Bien sûr ! D’une part, cela a été un véritable défi de développer toutes les activités en lien avec le Covid. Il a fallu s’organiser pour mobiliser au mieux nos ressources, notre matériel médical, notre personnel. Puis, il a fallu définir la façon dont nous pouvions aider et partager les connaissances, le savoir-faire et l’expertise acquis par MSF avec les autres épidémies. Je pense que nous avons fait du bon boulot à ce niveau.
Mais d’autre part, depuis le début de la pandémie, nous sommes inquiets par ce que j’appelle «l’onde de choc du Covid» : le fait que chacun a été focalisé sur le Covid, pour ne pas dire obsédé, a engendré une certaine négligence des autres problèmes qui n’ont pas cessé évidemment. Il y a toujours des conflits, des bébés qui continuent de naître et nécessitent des soins, des patients qui ont besoin d’une aide permanente, notamment ceux atteints du sida ou de la tuberculose, les campagnes de vaccination ou de prévention sont toujours très nécessaires…
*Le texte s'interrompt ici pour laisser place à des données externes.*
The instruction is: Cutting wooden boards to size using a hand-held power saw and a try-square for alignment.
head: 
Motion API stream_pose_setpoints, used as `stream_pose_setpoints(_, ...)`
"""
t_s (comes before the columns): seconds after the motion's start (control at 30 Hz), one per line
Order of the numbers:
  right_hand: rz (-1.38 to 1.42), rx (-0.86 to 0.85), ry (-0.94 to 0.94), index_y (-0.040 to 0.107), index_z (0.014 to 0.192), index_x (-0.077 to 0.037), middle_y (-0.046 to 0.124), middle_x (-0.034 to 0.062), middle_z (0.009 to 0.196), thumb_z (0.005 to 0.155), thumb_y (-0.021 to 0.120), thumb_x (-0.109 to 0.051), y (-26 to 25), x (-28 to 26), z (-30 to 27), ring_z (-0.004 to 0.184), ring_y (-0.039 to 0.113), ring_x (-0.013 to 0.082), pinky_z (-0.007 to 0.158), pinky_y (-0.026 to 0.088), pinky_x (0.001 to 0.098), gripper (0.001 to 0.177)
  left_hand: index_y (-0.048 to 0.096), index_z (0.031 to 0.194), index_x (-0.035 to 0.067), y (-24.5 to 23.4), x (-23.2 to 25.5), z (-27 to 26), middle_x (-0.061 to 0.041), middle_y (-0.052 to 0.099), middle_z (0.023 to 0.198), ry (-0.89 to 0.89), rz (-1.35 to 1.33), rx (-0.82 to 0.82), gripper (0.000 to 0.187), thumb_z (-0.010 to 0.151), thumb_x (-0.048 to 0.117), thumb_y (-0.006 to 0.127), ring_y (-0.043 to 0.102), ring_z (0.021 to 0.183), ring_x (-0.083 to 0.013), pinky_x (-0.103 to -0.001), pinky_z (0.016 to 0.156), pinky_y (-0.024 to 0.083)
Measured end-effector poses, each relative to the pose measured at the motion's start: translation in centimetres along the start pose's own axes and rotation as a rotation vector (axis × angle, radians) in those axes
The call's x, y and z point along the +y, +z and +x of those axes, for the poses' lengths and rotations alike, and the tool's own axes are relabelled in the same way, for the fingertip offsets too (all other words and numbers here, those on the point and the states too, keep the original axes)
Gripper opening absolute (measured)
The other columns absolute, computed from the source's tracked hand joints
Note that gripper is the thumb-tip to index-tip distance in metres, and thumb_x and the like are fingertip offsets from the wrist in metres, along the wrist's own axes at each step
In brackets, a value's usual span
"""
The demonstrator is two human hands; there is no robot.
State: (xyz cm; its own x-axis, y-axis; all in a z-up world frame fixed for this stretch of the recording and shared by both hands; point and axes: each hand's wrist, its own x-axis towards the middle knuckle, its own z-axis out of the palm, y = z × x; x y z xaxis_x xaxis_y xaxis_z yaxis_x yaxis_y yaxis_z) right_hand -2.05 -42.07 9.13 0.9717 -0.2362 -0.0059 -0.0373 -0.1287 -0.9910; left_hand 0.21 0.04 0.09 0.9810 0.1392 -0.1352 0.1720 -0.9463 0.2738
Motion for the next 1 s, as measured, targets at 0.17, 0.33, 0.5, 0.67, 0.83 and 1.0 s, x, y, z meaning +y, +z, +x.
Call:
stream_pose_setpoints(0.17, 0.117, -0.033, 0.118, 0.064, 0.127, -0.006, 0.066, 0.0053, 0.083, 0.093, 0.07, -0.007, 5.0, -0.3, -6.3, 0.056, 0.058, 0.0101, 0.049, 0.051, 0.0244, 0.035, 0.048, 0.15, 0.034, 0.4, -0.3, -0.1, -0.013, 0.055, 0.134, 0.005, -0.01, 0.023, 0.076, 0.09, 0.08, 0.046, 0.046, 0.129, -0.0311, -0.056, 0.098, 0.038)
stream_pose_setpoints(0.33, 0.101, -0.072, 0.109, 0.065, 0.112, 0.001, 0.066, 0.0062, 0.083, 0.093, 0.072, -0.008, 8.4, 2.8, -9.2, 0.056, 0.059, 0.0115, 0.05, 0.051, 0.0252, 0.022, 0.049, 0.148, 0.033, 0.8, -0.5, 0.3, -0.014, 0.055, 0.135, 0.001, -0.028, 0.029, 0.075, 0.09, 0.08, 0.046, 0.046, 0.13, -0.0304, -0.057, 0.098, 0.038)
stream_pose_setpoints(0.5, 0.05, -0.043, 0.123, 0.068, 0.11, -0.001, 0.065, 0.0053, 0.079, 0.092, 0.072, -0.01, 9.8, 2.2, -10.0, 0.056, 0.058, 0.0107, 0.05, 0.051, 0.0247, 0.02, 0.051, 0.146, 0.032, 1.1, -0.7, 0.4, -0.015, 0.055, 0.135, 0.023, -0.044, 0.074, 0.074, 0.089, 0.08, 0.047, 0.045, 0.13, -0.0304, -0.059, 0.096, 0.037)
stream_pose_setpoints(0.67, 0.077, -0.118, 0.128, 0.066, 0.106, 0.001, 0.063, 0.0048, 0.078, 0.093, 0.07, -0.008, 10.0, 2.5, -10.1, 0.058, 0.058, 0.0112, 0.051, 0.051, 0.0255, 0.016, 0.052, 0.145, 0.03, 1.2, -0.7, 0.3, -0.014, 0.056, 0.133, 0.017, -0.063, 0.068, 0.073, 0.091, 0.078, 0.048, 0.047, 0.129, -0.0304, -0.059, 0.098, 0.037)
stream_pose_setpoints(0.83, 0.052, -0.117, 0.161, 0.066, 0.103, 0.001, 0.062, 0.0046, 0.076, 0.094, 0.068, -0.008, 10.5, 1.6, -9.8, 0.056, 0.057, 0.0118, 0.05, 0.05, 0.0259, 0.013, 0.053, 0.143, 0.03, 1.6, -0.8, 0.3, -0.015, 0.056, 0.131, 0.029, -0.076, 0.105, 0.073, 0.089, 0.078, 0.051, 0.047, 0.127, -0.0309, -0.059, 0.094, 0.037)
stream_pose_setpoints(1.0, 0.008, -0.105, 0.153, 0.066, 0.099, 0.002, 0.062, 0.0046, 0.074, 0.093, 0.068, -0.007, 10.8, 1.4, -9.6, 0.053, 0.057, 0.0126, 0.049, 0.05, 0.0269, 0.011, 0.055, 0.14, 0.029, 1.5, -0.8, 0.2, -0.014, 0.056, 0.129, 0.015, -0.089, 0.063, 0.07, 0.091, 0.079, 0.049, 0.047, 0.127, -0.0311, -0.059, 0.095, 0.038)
Tous ces gens ont été quelque part un peu laissés de côté et n’ont pas pu accéder aux services de santé. Je suis extrêmement inquiet, car nous commençons à en voir les conséquences. Sans campagne de vaccination contre la rougeole par exemple, il va indubitablement y avoir une hausse de la mortalité liée à cette maladie, on constate déjà d’ailleurs une augmentation des cas. C’est important de répondre à la pandémie, mais il ne faut pas négliger le reste.
Vous avez donc encore beaucoup de travail devant vous… Êtes-vous pessimiste face à l’ampleur de la tâche ?
Quand je regarde la manière dont les États traitent cette pandémie, oui. Au lieu de saisir l’opportunité de faire de la solidarité internationale, les leaders de ce monde y voient une occasion de faire du profit. Quand je vois à quel point les dirigeants se reposent sur le marché libre et les grandes entreprises pharmaceutiques pour résoudre le problème, quand je vois les inégalités concernant la distribution du vaccin ainsi que les autres produits destinés à protéger du Covid, je ne peux pas être optimiste.
Dans certaines parties du monde, on envisage une troisième dose de vaccin ou la vaccination des plus jeunes alors qu’il y a une grande partie de la population mondiale qui est mise de côté et n’a pas du tout été vaccinée. Cela ne me rend pas optimiste, non. En outre, au lieu d’avoir une approche de partenariat, les pays riches ont une approche de charité.
J’insiste pour que nous passions vers un mode de partenariat. La science fonctionne et délivre. Mais quelle est la vision politique ? Comment faire pour que tout le monde puisse en bénéficier ? Nous devons lever la propriété intellectuelle et partager le savoir-faire et la technologie. Alors, je serais plus optimiste.